— Task objective —
Extract every line from the records below that contains the word "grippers".

Stored records:
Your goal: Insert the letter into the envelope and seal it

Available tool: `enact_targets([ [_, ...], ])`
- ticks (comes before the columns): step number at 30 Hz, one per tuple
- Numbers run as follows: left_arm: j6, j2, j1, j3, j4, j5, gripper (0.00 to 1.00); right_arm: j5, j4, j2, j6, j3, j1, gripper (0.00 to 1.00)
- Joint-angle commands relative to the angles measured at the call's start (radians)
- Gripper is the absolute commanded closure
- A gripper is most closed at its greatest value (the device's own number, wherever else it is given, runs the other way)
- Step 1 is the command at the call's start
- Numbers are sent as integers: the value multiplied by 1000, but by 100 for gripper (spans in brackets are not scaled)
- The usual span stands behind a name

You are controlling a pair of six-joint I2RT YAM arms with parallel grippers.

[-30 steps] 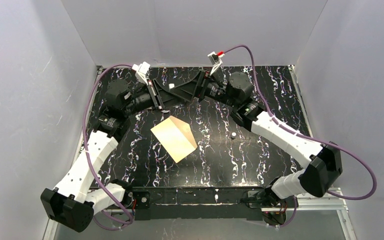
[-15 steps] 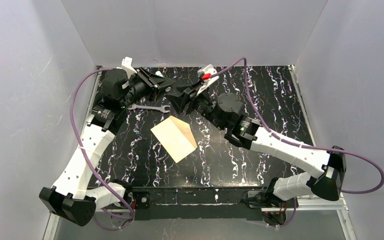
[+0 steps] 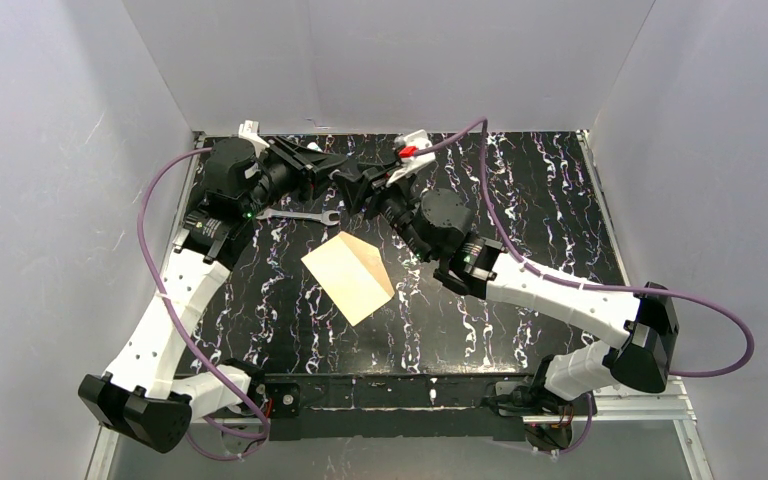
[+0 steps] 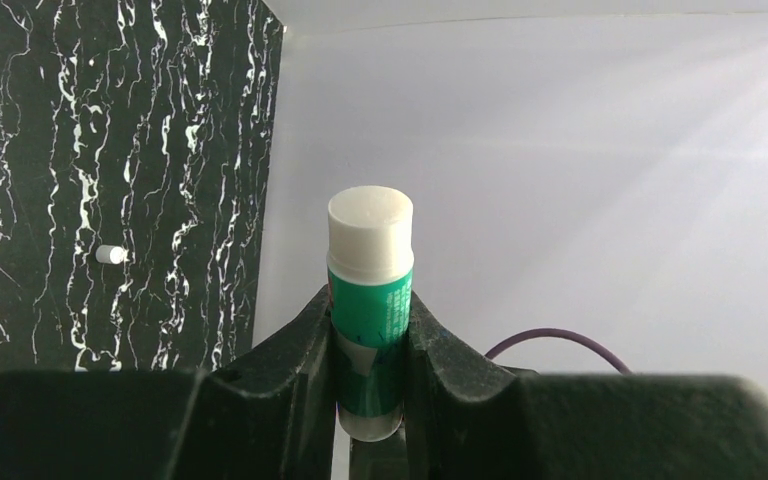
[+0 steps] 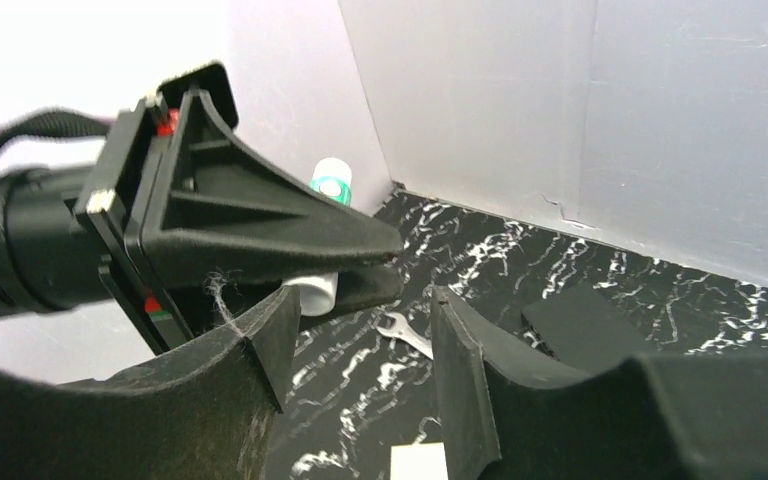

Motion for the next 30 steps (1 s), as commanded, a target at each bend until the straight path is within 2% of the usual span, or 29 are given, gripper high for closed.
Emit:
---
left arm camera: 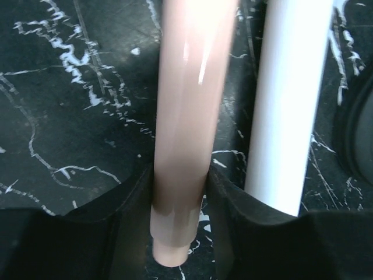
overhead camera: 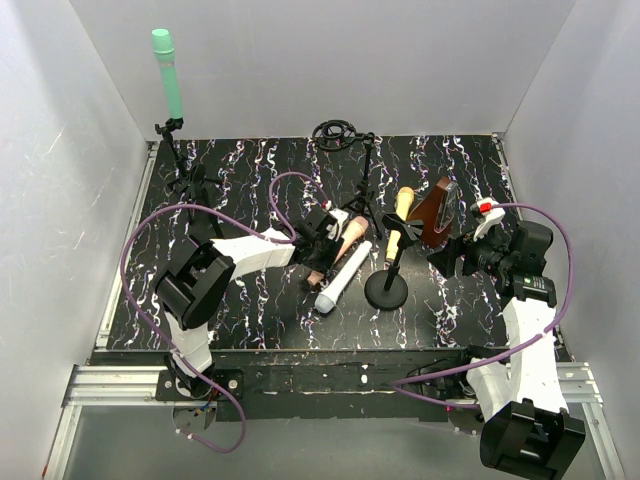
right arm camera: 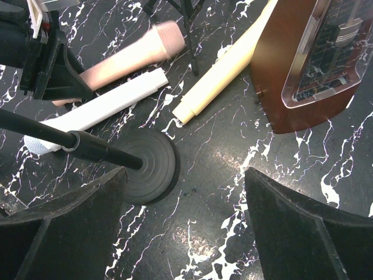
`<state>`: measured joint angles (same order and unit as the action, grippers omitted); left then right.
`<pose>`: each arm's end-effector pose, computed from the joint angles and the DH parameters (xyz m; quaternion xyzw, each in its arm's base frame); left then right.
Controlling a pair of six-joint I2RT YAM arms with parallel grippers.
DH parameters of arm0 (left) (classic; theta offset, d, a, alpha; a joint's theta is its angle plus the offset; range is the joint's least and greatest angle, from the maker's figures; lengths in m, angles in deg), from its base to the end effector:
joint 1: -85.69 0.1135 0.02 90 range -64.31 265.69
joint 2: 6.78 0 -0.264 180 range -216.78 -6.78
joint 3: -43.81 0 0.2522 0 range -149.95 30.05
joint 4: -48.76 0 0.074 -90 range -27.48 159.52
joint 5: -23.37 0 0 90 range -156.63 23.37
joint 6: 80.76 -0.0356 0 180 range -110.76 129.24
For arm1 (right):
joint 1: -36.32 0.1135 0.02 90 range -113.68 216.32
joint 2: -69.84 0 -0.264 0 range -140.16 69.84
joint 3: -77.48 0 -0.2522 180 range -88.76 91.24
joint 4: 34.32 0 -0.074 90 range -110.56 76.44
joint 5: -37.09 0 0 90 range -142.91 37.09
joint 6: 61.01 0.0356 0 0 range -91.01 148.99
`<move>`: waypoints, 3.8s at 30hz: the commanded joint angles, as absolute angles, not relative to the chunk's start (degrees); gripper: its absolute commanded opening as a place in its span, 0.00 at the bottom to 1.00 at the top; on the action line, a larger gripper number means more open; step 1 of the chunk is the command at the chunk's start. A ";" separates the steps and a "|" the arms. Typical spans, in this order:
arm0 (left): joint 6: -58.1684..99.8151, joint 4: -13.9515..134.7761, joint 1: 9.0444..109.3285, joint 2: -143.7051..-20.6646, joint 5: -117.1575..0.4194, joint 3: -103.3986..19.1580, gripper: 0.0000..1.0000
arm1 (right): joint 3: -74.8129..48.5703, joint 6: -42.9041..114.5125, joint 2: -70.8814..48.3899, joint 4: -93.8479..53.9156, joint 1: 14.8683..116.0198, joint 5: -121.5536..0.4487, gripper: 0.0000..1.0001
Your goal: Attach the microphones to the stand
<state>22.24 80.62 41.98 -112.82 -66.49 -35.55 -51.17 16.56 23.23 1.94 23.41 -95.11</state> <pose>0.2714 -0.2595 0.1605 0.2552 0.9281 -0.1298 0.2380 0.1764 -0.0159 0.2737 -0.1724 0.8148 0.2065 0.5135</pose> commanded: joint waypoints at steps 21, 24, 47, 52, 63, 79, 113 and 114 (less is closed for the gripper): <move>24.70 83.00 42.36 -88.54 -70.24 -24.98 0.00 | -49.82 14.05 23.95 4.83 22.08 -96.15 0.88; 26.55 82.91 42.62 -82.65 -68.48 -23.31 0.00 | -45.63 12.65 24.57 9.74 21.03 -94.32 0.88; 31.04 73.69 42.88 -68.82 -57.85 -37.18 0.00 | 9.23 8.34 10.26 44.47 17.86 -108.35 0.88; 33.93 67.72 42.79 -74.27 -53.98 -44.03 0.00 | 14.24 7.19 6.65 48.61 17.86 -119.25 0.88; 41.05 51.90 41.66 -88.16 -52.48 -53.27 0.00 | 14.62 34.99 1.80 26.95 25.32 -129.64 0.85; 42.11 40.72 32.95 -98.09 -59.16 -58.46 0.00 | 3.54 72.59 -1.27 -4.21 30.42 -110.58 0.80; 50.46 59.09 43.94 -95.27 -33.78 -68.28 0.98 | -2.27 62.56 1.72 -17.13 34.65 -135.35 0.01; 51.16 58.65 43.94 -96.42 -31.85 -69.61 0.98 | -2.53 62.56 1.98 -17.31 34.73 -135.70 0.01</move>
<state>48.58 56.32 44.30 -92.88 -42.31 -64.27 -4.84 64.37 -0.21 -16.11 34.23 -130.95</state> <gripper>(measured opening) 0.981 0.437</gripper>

— Response for this exercise —
You are controlling a pair of six-joint I2RT YAM arms with parallel grippers.
`<state>`: measured joint angles (same order and unit as the action, grippers omitted); left then right.
Controlling a pair of six-joint I2RT YAM arms with parallel grippers.

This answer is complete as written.